*Exercise*
Once the line with "Verify: does the image above contain the white left" is found in the data, output it and each following line exactly, up to and including the line with "finger? When found, give the bounding boxes.", and nothing before or after.

---- Records for the exercise

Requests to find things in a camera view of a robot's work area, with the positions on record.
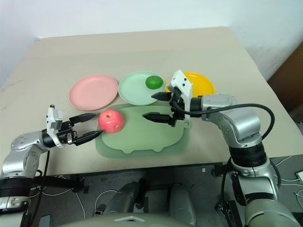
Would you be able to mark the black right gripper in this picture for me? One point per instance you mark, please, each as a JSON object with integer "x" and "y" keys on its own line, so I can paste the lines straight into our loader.
{"x": 176, "y": 105}

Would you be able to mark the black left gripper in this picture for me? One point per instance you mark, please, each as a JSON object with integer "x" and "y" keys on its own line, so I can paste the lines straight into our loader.
{"x": 66, "y": 133}

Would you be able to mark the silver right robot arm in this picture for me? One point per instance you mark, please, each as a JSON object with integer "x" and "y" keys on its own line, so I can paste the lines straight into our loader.
{"x": 246, "y": 127}

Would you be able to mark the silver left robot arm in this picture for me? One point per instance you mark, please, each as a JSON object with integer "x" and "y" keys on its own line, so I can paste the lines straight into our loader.
{"x": 22, "y": 144}

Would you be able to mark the light green plate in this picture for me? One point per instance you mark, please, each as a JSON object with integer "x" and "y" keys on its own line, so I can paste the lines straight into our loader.
{"x": 132, "y": 91}

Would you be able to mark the pink plate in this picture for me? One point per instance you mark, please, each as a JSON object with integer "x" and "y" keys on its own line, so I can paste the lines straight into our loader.
{"x": 93, "y": 92}

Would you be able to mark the yellow plate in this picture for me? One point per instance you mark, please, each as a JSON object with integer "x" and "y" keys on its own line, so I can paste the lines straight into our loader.
{"x": 202, "y": 85}

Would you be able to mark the green lime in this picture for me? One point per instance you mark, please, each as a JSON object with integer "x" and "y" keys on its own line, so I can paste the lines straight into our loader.
{"x": 154, "y": 82}

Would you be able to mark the red apple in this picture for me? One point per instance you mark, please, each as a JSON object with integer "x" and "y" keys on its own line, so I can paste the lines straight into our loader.
{"x": 111, "y": 121}

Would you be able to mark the light green pig-shaped board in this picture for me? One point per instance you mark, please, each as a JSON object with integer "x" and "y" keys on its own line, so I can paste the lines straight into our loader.
{"x": 142, "y": 137}

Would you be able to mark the dark green rectangular mat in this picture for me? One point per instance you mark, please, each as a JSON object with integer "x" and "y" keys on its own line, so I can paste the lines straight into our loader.
{"x": 181, "y": 147}

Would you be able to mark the dark grey rounded shape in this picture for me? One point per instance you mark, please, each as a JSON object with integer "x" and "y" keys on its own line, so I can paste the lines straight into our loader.
{"x": 125, "y": 196}

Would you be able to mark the light grey rounded shape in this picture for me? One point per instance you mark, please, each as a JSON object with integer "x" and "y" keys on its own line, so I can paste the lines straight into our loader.
{"x": 182, "y": 203}

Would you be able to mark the grey robot torso cover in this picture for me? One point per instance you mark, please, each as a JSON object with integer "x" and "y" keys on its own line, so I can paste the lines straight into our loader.
{"x": 154, "y": 221}

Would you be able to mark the brown wooden cabinet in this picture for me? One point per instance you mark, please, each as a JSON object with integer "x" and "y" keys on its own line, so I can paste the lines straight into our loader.
{"x": 287, "y": 82}

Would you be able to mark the white box on floor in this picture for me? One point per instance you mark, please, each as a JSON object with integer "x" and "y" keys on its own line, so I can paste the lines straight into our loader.
{"x": 299, "y": 176}

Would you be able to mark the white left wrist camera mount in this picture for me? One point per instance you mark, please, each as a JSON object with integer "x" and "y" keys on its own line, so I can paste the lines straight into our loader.
{"x": 54, "y": 118}

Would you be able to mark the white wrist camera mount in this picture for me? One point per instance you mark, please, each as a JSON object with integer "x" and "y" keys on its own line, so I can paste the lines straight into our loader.
{"x": 183, "y": 82}
{"x": 54, "y": 118}

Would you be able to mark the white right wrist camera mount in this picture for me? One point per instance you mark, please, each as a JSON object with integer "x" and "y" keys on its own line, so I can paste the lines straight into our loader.
{"x": 183, "y": 82}

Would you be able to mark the black table frame bracket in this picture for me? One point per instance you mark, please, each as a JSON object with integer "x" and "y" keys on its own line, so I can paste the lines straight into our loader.
{"x": 219, "y": 170}

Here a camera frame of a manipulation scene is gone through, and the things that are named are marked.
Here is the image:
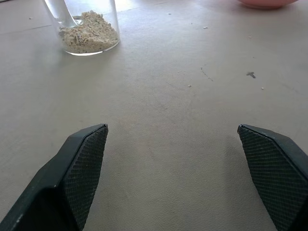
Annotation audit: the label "glass jar with oats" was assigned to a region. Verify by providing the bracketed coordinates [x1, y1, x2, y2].
[42, 0, 121, 57]

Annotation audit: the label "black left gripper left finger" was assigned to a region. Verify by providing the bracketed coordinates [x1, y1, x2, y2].
[0, 123, 109, 231]

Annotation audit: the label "beige oat flakes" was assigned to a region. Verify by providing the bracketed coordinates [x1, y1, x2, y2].
[58, 10, 120, 54]

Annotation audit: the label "metal spoon in jar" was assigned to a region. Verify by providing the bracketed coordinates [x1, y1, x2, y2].
[43, 0, 85, 27]

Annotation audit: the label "pink bowl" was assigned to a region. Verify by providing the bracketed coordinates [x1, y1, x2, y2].
[236, 0, 299, 10]

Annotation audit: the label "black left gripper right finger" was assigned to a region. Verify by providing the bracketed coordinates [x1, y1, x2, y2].
[237, 124, 308, 231]

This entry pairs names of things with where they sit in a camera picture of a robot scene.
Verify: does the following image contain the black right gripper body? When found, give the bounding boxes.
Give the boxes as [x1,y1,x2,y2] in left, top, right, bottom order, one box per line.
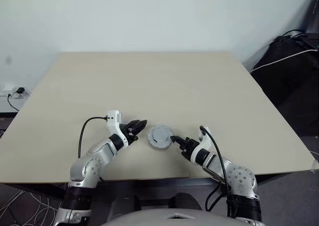
[179,137,200,160]

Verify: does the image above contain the white cable on bag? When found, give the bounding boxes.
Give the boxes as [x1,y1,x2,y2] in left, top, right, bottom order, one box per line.
[253,48,317,70]

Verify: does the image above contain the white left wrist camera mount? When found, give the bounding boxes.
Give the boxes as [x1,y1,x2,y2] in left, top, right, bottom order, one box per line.
[105,109,129,147]

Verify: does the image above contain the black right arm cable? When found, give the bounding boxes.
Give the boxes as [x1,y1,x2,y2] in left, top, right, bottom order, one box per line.
[199,125,237,218]

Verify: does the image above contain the grey robot torso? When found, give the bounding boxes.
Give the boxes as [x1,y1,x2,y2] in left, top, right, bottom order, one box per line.
[99,208,247,226]

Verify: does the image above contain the black adapter cable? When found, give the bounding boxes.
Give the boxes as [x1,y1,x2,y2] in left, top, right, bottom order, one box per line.
[6,93,20,112]

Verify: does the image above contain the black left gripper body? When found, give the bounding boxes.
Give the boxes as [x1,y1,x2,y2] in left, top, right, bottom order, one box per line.
[118,122,139,147]

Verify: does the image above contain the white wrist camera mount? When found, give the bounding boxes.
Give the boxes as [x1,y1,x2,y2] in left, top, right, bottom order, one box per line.
[105,109,129,147]
[189,126,214,163]

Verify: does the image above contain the black bag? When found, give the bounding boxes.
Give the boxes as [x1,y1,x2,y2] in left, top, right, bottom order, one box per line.
[249,35,319,137]

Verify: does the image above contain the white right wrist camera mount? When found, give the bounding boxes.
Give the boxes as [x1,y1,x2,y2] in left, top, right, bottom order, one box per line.
[189,126,214,163]

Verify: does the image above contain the black cable behind bag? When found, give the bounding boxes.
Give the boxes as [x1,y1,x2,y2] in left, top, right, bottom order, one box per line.
[282,29,307,38]

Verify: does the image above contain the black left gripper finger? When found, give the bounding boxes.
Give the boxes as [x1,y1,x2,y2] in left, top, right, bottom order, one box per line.
[131,122,148,136]
[126,119,149,128]

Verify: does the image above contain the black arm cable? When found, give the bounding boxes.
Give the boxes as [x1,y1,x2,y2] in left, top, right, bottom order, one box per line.
[199,125,237,218]
[77,115,109,159]

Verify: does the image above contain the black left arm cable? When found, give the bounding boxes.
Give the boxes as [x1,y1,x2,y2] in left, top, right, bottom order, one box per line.
[77,115,109,159]

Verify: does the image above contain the white floor cable tangle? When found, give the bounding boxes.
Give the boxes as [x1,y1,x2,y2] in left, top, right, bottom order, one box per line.
[0,190,63,226]

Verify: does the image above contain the round grey housing lid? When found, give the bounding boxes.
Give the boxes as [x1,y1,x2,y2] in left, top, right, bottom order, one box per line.
[147,125,173,147]

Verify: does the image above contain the black ribbed device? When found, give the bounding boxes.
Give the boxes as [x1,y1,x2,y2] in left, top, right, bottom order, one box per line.
[305,0,319,49]

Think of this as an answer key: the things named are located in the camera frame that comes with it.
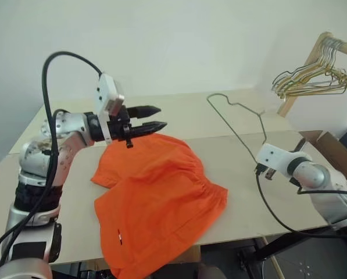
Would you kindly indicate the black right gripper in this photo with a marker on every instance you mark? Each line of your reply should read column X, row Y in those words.
column 268, row 173

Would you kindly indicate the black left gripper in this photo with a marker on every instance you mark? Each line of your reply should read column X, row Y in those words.
column 119, row 128

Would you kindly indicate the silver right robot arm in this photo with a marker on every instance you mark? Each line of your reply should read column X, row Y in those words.
column 314, row 174

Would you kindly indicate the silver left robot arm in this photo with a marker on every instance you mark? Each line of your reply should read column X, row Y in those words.
column 65, row 125

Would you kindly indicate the orange shorts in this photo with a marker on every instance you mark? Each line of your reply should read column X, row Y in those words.
column 161, row 191

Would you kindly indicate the wooden hanger rack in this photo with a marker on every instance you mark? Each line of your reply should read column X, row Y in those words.
column 309, row 62

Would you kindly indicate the brown cardboard box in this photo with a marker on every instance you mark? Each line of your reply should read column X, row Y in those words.
column 333, row 145

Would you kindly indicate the thin wooden stick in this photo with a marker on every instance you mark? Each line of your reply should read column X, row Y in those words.
column 273, row 260

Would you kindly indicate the dark round base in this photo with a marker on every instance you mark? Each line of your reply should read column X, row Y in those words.
column 309, row 268

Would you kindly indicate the dark rounded shape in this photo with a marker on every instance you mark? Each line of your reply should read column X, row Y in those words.
column 211, row 271

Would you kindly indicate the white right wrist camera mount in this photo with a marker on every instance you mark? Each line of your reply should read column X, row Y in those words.
column 273, row 158

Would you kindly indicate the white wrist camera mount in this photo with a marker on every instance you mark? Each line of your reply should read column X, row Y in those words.
column 273, row 158
column 107, row 88

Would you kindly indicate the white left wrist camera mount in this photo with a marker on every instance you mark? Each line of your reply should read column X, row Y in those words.
column 107, row 88

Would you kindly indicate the black table frame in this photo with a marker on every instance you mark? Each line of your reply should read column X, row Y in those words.
column 289, row 242

--------

*Solved problem*
Verify: does the image above contain the white left wrist camera mount? When found, give the bounding boxes.
Give the boxes as [x1,y1,x2,y2] in left, top, right, bottom order, one box per line.
[105,109,129,147]

Verify: does the image above contain the black right arm cable? When found, give the bounding boxes.
Give the boxes as [x1,y1,x2,y2] in left, top, right, bottom order, one box per line.
[199,125,237,218]

Verify: does the image above contain the grey robot torso? When found, give the bounding boxes.
Give the boxes as [x1,y1,x2,y2] in left, top, right, bottom order, one box per line.
[99,208,247,226]

Verify: does the image above contain the black adapter cable? When found, give the bounding boxes.
Give the boxes as [x1,y1,x2,y2] in left, top, right, bottom order, one box per line.
[6,93,20,112]

Verify: does the image above contain the black left gripper body? When found, give the bounding boxes.
Give the boxes as [x1,y1,x2,y2] in left, top, right, bottom order, one box per line.
[118,122,139,147]

Verify: does the image above contain the white wrist camera mount? When found, give the bounding boxes.
Give the boxes as [x1,y1,x2,y2] in left, top, right, bottom order, one box per line.
[105,109,129,147]
[189,126,214,163]

Verify: does the image above contain the black bag? When found, give the bounding boxes.
Give the boxes as [x1,y1,x2,y2] in left, top, right, bottom order, one box per line.
[249,35,319,137]

Verify: does the image above contain the white right wrist camera mount? When found, give the bounding boxes.
Give the boxes as [x1,y1,x2,y2] in left, top, right, bottom order, one box per line.
[189,126,214,163]

Verify: does the image above contain the black cable behind bag? When found, give the bounding boxes.
Give the boxes as [x1,y1,x2,y2] in left, top, right, bottom order, one box per line.
[282,29,307,38]

Verify: does the image above contain the black left gripper finger? When found, give the bounding boxes.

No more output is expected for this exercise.